Ok. Not sure how I can help here. If the CPU claims to have the TSX flag, the software tries to use it. Who's wrong here? Firmware maybe still? Compiler? glibc? Or nvidia libs themselves? I don't know. I'm adding my contact at NVIDIA.
Daniel, are you aware of this issue?
FYI: the people over at Arch Linux [1] claim that the next NVidia driver will have this bug fixed. Unfortunately, the driver is not out yet. [1] https://bugs.archlinux.org/task/46064?project=1
Possible temporary workaround for now Add /lib64/noelision to /etc/ld.so.conf on an affected system. Remove this entry again once NVIDIA fixed the issue in their drivers. Does this help?
(In reply to Stefan Dirsch from comment #10) > Add > > /lib64/noelision > > to /etc/ld.so.conf thank you for this (better) workaround - it seems to work
In response to Stefan's question in comment #8: yes, NVIDIA is aware of the issue, and a fix has been identified and will hopefully be released soon.
Nico, thanks for the quick response. Daniel, good to hear this. :-)
(In reply to Daniel Dadap from comment #12) > In response to Stefan's question in comment #8: yes, NVIDIA is aware of the > issue, and a fix has been identified and will hopefully be released soon. Hi, what is the fix? It seems to me that the root cause is in libpthread.
(In reply to Oliver Neukum from comment #15) > Hi, what is the fix? It seems to me that the root cause is in libpthread. A lock was being destroyed twice, which is undefined behavior. This was a bug in the NVIDIA EGL driver, which so far seems to result in adverse effects only when lock elision is enabled in glibc.
*** Bug 960574 has been marked as a duplicate of this bug. ***
Finally, version 361.18 (beta) [1] solves this issue and is usable (as opposed to 361.16 beta). However, due to the integration of the OpenGL Vendor-Neutral Driver (GLVND) infrastructure, I had to re-install (via force update) all xorg and mesa related packages since the old nvidia driver installer removed some libraries.
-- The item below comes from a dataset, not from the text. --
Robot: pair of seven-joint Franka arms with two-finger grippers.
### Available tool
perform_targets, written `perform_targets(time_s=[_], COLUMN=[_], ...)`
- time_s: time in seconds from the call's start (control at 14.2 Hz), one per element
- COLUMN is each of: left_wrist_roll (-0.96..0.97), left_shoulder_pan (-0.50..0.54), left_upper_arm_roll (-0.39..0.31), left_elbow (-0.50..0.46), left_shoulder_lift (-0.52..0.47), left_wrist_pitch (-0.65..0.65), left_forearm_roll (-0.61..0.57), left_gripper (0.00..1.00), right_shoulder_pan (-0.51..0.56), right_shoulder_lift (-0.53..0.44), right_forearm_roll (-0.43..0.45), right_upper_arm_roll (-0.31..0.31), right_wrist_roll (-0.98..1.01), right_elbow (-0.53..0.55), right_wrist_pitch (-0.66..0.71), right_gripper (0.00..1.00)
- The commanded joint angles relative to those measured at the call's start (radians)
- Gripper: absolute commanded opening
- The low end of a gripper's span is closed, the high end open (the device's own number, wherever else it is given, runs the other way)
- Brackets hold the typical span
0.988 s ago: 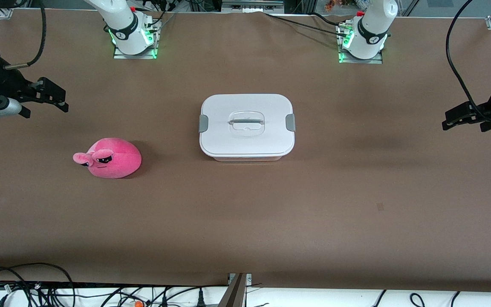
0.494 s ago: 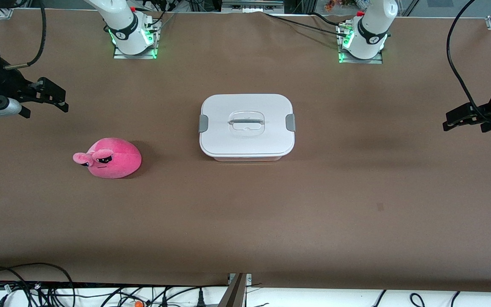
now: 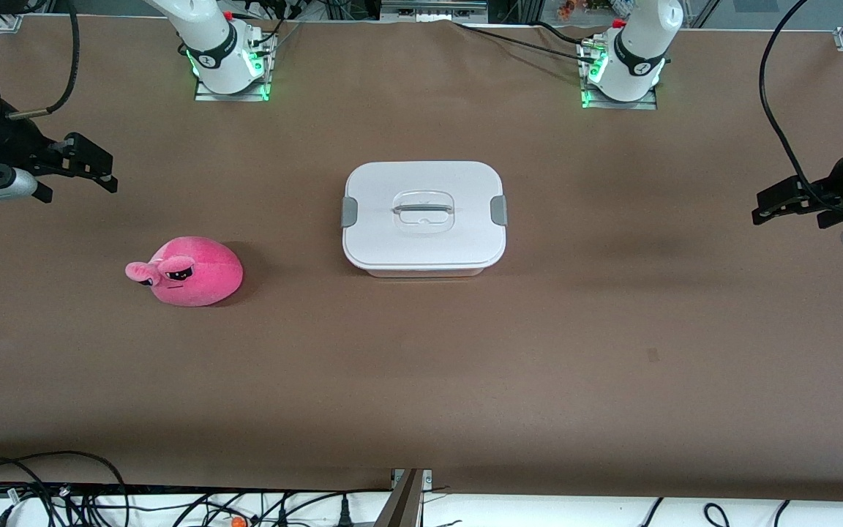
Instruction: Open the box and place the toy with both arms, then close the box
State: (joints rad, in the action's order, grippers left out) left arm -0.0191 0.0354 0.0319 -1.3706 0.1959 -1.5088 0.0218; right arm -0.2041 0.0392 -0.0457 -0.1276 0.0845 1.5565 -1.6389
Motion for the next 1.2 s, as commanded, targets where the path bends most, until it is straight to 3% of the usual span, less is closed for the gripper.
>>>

This may be different if installed via packages and only a few package re-installs may actually be required, e.g. libgl-related stuff, but I just wanted to be on the safe side. Should we close this bug, or should we wait for new rpm packages to be available in the repo? [1] http://www.geforce.com/drivers/beta-legacy, http://www.geforce.com/drivers/results/97474
(In reply to Nico Kruber from comment #18) > Should we close this bug, or should we wait for new rpm packages to be > available in the repo? For most users the rpm way is required I guess. Because the fine art of deep debugging is a special ability
packages with fixed driver (352.79) have been prepared and are expected to be released in the repo until the end of this week.
Clsoing as fixed.